Work order. Say how many of the lines below include the word "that". Only the number should be given.

Material provided.
+-------+
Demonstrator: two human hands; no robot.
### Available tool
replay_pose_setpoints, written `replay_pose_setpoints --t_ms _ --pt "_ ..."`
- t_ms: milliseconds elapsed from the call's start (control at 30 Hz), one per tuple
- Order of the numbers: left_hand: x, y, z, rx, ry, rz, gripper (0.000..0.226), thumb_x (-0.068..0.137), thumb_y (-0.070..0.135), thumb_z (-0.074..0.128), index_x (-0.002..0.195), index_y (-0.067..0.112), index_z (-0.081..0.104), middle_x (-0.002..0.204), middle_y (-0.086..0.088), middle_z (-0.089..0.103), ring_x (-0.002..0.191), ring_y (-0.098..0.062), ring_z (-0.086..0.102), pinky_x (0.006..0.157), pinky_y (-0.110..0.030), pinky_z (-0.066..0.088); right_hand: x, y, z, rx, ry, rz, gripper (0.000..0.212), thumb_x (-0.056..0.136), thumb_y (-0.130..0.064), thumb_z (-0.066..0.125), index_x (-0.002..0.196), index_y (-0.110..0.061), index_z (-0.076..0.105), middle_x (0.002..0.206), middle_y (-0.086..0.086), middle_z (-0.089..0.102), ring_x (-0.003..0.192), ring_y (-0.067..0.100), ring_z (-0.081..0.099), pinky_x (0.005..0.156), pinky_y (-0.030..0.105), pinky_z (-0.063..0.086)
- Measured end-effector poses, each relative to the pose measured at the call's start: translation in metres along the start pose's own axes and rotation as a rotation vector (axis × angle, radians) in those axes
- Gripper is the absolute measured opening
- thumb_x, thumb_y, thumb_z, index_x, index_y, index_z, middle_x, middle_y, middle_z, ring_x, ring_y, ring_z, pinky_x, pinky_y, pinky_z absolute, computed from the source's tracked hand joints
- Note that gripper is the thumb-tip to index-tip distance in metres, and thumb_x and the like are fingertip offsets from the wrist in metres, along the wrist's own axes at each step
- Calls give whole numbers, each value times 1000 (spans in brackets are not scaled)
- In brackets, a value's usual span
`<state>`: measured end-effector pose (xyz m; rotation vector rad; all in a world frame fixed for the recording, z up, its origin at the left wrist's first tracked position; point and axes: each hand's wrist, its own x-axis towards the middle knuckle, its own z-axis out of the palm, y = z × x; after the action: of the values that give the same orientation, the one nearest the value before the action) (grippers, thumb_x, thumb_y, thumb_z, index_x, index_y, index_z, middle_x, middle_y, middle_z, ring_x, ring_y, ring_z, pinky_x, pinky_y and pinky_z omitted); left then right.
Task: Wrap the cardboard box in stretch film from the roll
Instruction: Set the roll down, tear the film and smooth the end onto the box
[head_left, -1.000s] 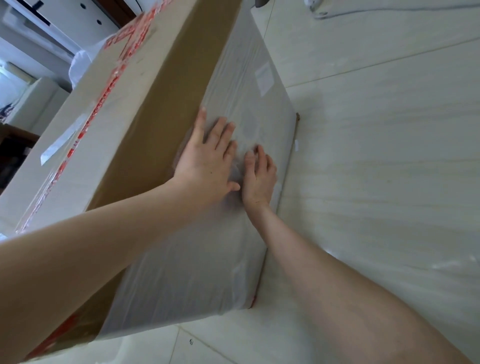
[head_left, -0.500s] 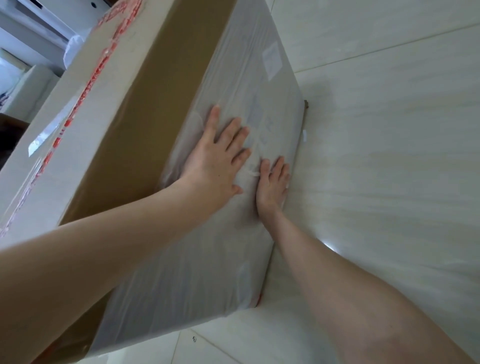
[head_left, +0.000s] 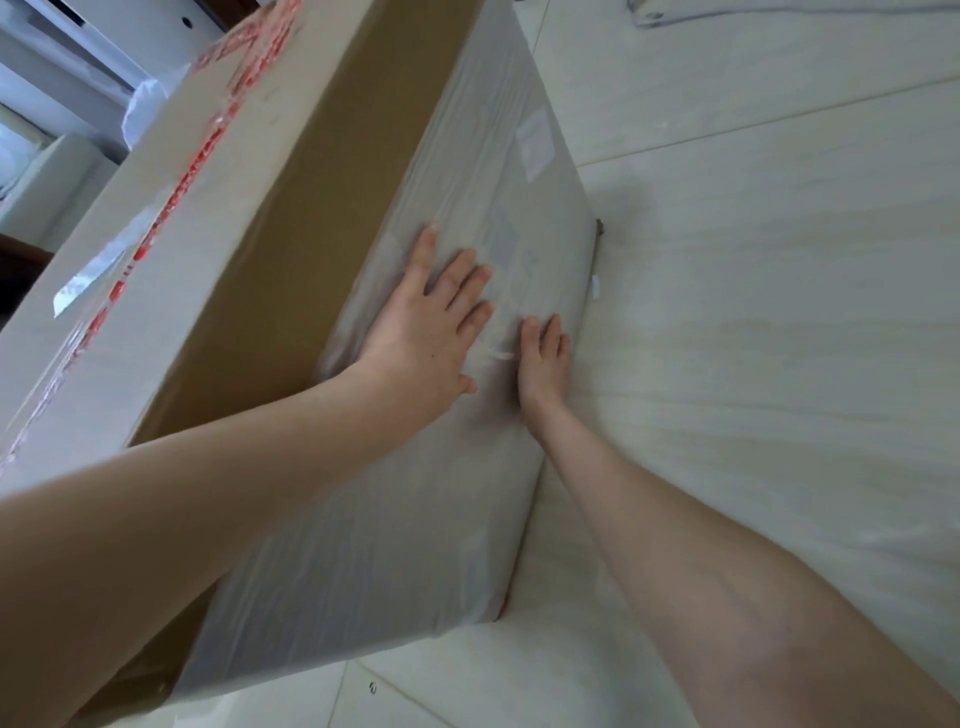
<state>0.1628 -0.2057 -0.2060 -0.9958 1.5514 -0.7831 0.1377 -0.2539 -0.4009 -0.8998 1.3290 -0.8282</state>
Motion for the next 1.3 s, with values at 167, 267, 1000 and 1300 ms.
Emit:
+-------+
Answer to this exercise. 2